ACTION ITEM ->
Below are the records; retype them exactly and omit each picture.

[Stored records]
#####
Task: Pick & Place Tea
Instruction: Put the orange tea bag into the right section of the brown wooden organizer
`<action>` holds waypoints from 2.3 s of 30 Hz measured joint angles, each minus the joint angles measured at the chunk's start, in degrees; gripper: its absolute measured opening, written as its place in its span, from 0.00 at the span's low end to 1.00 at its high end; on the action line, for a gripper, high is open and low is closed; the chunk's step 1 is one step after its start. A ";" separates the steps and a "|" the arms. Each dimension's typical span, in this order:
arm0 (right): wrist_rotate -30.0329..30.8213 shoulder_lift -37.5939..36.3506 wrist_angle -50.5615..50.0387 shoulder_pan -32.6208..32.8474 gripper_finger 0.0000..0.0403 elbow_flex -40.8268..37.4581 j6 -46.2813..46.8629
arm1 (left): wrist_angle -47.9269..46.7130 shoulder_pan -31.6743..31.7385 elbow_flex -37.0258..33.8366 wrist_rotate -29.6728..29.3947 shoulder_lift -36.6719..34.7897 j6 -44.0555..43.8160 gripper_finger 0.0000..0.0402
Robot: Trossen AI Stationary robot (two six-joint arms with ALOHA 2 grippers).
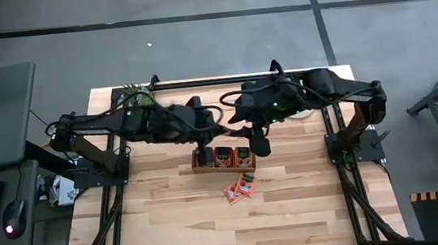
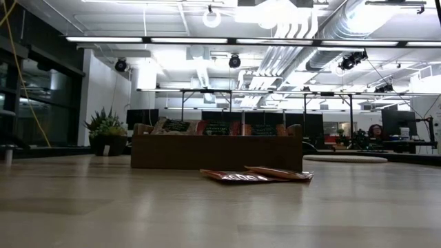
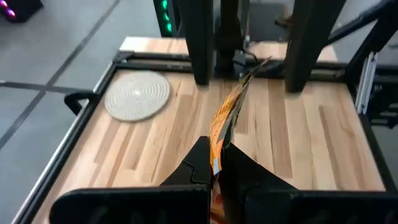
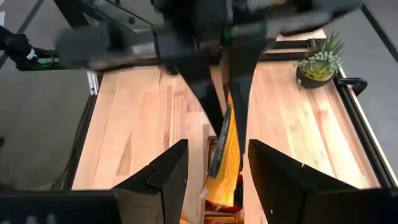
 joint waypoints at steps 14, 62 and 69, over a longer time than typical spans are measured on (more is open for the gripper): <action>-0.09 0.00 -0.57 0.00 0.40 -0.03 1.93 | 1.13 0.00 0.14 -0.28 1.83 0.00 0.00; 11.67 1.05 -3.91 0.33 0.00 -0.03 1.97 | 0.71 -0.02 0.14 -3.68 1.10 0.57 0.43; 13.79 1.05 -9.84 0.41 0.00 -0.03 4.04 | -4.53 -0.02 0.19 -8.28 -1.93 -0.59 0.55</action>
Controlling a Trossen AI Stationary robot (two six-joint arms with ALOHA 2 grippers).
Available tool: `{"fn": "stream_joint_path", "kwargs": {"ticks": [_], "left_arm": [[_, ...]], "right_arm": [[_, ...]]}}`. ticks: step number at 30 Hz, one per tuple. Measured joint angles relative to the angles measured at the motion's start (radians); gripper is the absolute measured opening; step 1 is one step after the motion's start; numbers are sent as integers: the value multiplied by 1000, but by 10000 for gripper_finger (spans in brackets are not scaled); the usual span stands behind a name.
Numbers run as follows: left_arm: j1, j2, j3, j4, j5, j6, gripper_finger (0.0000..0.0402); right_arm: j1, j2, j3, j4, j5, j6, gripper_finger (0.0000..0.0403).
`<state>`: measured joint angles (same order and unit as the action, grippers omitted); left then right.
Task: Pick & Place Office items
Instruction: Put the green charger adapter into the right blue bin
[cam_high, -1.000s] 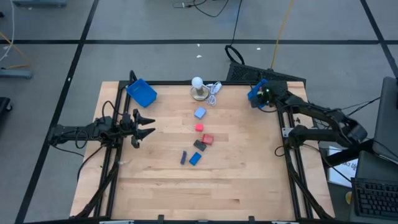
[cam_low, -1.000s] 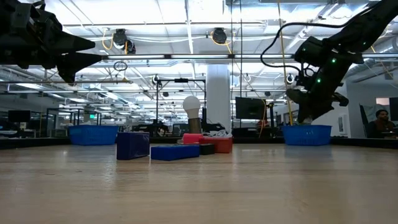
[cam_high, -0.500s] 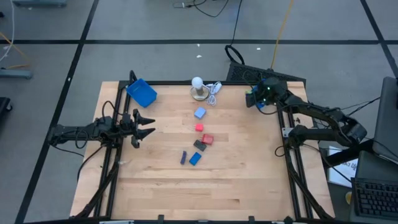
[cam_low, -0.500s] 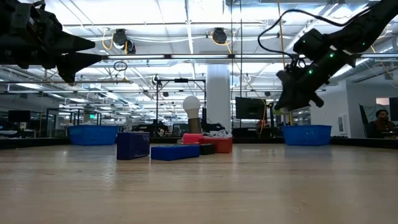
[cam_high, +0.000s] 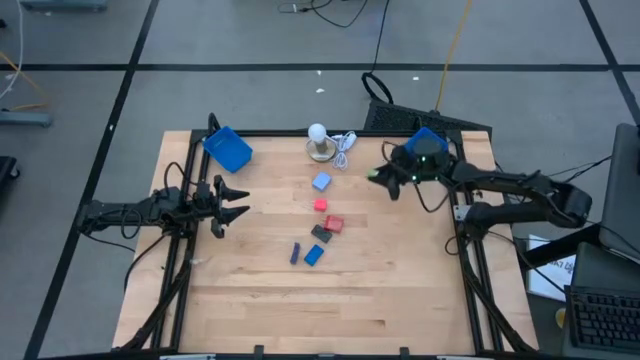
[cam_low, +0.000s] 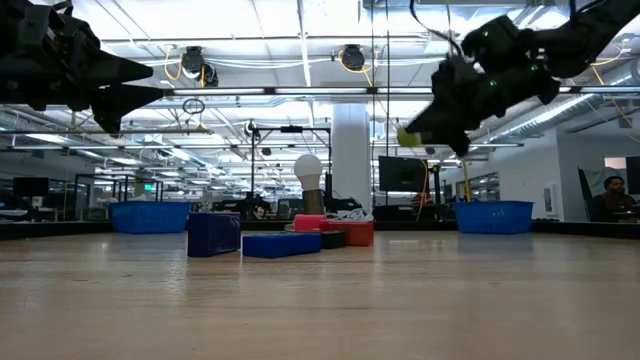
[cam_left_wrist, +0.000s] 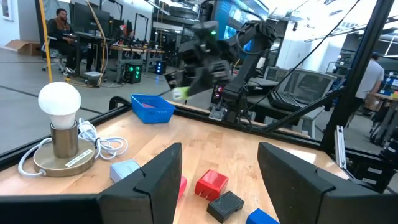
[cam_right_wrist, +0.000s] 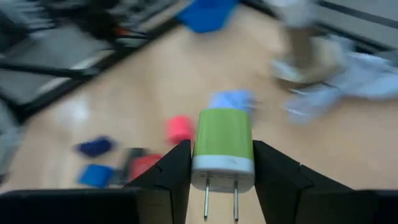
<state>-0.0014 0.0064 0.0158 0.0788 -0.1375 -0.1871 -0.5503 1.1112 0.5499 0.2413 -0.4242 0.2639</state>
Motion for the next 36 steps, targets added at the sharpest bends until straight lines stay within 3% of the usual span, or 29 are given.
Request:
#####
EXPECTED ANSWER ->
Task: Pick & Place Tea
Instruction: Put the orange tea bag into the right section of the brown wooden organizer
`<action>` holds waypoints from 2.3 s of 30 Hz measured joint angles, each minus the joint angles measured at the chunk's start, in degrees; gripper: its absolute measured opening, written as its place in its span, from 0.00 at the span's low end to 1.00 at its high end; on the action line, for a gripper, high is open and low is closed; the chunk's step 1 is one step after its start. A ";" separates the steps and a "|" the arms. Each dimension's typical span, in this order:
arm0 (right): wrist_rotate -30.0329..30.8213 shoulder_lift -37.5939..36.3506 wrist_angle -50.5615..50.0387 shoulder_pan -32.6208..32.8474 gripper_finger 0.0000..0.0403 elbow_flex -40.8268..37.4581 j6 -46.2813..46.8629
arm1 (left): wrist_angle -47.9269..46.7130 shoulder_pan -31.6743..31.7385 elbow_flex -37.0258..33.8366 wrist_rotate -29.6728..29.3947 shoulder_lift -36.6719..34.7897 j6 -44.0555..43.8160 gripper_finger 0.0000..0.0402
Robot: Trossen AI Stationary robot (two six-joint arms with ALOHA 2 grippers).
 joint waypoints at steps 14, 62 and 69, over a longer time than typical spans are measured on (more is open for the gripper): <action>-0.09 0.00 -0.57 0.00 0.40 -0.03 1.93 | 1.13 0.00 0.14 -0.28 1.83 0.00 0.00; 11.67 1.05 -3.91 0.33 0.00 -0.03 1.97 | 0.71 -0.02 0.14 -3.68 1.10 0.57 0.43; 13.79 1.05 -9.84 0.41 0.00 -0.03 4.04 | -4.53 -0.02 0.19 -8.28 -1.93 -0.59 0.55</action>
Controlling a Trossen AI Stationary robot (two six-joint arms with ALOHA 2 grippers).
Available tool: `{"fn": "stream_joint_path", "kwargs": {"ticks": [_], "left_arm": [[_, ...]], "right_arm": [[_, ...]]}}`. ticks: step number at 30 Hz, one per tuple. Measured joint angles relative to the angles measured at the motion's start (radians); gripper is the absolute measured opening; step 1 is one step after the motion's start; numbers are sent as integers: the value multiplied by 1000, but by 10000 for gripper_finger (spans in brackets are not scaled); the usual span stands behind a name.
Numbers run as follows: left_arm: j1, j2, j3, j4, j5, j6, gripper_finger (0.0000..0.0402); right_arm: j1, j2, j3, j4, j5, j6, gripper_finger (0.0000..0.0403).
`<state>`: measured joint angles (same order and unit as the action, grippers omitted); left then right.
Task: Pick & Place Office items
Instruction: Put the green charger adapter into the right blue bin
[cam_high, -1.000s] 
[cam_low, -1.000s] 
[cam_high, -0.500s] 
[cam_low, -0.500s] 
[cam_high, +0.000s] 
[cam_low, +0.000s] 
[cam_left_wrist, +0.000s] 
[cam_right_wrist, +0.000s] 
<state>-0.0014 0.0064 0.0158 0.0788 -0.1375 -0.1871 -0.5503 1.1112 0.5499 0.2413 -0.4242 0.2639</state>
Motion for the next 36 steps, targets added at the sharpest bends until straight lines stay within 3% of the usual span, or 29 are given.
Request:

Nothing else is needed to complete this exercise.